Tristram Shandy: A Cock and Bull Story | Screen | Pittsburgh | Pittsburgh City Paper

Tristram Shandy: A Cock and Bull Story

Thrice-told Tales

 

 

Laurence Sterne's c. 1760s ur-postmodern novel The Life and Opinions of Tristram Shandy, Gentleman isn't the sort of book one reads any more, except perhaps in the stray English class taught by a hoary professor in musty tweed who comes out of retirement (or the grave) to teach it. It's long -- published in nine volumes over eight years -- and filled with narrative digressions, contemporary satire, chaotic chronology and, now and then, a page of asterisks, or of nothing at all.

 

 

For several hundred years now, experts have considered Tristram Shandy unfilmable, which is undoubtedly why the ever-challenging Michael Winterbottom (9 Songs, Wonderland) decided to do it anyway. Sterne's eponymous gentleman expends his energy writing a novel about the life of his times. So Winterbottom's film employs an appropriate, if obvious, cinematic foil: It revolves around a company making a film version of Sterne's convoluted book.

 

Winterbottom begins with his two leading actors in the makeup room playing, more or less, themselves: Steve Coogan will be Tristram in the movie, and Rob Brydon will be Uncle Toby. They banter playfully over who deserves top billing, and Coogan searches for a name to describe the yellow of his teeth ("Tuscan Sunset," he seems to like). They're killing time -- virtually all they do, as opposed to making art, which barely gets a mention except by an earnest young production assistant who loves the book.

 

We actually see very little of Sterne's novel dramatized. There's the noisy, frenetic birth of baby Tristram, which gets repeated over and over as the adult Tristram narrates events leading up to it. There's the "battle scene," which commercial sensibility demands, even though art-house audiences won't care. And there's the romantic subplot, which pairs Gillian Anderson, the American "star" hired to give the movie some profile, with a besotted Brydon, who's been infatuated with her for years.

 

Sterne's novel was one-of-a-kind in its time; Winterbottom's translation is another show-biz riff on show-biz flakes. But it's briskly made, frequently funny and tongue-in-cheekily ribald (the "cock" of the title is not a rooster). It's the sort of movie you'll need to digest for a while and then unpack (meaning "analyze," not "take a dump," as the nephew of a friend employs the term).
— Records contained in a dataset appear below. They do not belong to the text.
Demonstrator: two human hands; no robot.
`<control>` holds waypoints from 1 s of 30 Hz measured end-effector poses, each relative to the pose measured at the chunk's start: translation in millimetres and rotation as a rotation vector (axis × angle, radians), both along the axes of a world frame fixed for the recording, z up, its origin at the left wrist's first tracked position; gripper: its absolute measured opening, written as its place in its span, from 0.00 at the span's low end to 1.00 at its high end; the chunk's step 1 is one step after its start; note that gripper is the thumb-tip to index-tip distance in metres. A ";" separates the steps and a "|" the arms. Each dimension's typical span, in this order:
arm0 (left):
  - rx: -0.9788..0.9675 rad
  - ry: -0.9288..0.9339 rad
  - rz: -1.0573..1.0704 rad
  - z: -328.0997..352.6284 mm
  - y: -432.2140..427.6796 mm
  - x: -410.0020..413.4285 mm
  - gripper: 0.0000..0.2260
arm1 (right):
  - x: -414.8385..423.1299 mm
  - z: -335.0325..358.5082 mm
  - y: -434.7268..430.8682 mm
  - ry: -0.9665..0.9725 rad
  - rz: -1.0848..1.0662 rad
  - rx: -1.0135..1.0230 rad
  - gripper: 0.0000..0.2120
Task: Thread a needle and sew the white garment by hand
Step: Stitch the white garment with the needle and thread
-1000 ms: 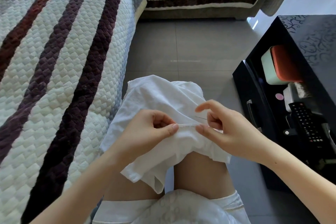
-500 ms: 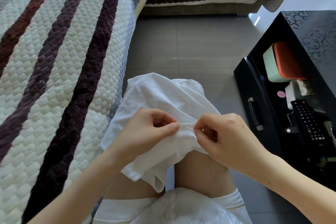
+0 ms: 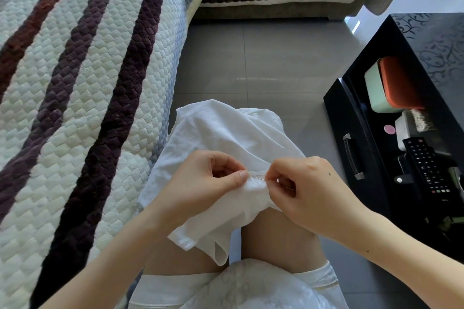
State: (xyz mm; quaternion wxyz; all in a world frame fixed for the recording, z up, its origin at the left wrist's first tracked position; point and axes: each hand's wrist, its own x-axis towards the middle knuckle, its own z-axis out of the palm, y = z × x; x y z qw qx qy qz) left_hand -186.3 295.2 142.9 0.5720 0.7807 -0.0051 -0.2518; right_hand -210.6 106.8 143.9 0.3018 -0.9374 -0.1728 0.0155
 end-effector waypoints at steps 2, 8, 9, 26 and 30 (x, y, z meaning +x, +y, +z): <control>0.015 -0.028 -0.004 -0.3 -1.2 -0.2 0.03 | 1.1 -0.2 2.0 -0.008 0.005 -0.002 0.08; 0.042 -0.097 -0.061 1.8 -6.5 -1.1 0.03 | 5.1 -2.1 8.0 -0.052 0.027 -0.022 0.08; 0.036 -0.095 -0.070 2.3 -6.5 -1.0 0.03 | 5.4 -2.1 8.2 -0.051 0.032 -0.020 0.07; -0.106 0.107 -0.026 -2.1 1.6 5.4 0.03 | 14.1 1.5 -8.7 0.489 -0.085 0.494 0.07; -0.176 0.155 -0.055 -1.6 4.5 6.0 0.06 | 13.7 -0.7 -9.4 0.559 -0.094 0.591 0.05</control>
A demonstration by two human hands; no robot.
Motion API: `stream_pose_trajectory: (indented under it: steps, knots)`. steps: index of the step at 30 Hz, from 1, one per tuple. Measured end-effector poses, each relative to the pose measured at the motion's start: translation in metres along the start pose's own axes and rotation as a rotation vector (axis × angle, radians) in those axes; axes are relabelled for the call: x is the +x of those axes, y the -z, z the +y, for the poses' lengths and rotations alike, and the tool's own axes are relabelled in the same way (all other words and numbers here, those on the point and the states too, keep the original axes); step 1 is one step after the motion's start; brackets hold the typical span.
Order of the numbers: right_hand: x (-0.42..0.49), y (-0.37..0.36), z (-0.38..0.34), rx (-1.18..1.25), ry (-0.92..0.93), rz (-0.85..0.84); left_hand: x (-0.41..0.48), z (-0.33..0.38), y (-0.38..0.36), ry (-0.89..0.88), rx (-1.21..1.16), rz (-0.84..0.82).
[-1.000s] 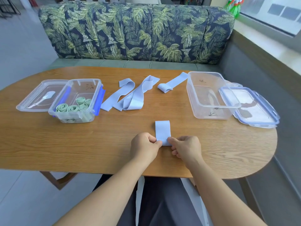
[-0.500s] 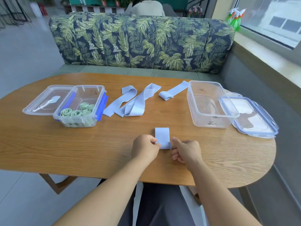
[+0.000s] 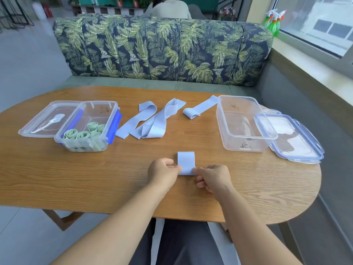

Stay alert for many throwaway quips: Some are worth retrieving from the trash to help prepare your outline for class next week.

 

Real satire doesn't get all warm and fuzzy the way Winterbottom's does, and it certainly doesn't try to please the masses with a closing title sequence of two actors competing to do the best Al Pacino impersonation. This Tristram is decidedly more for the cineastes than the literati. It's an enjoyable fillip about the preposterous task of turning life into art -- just as Tristram struggled to do in his incessant book, and just as Winterbottom does with his loose "adaptation."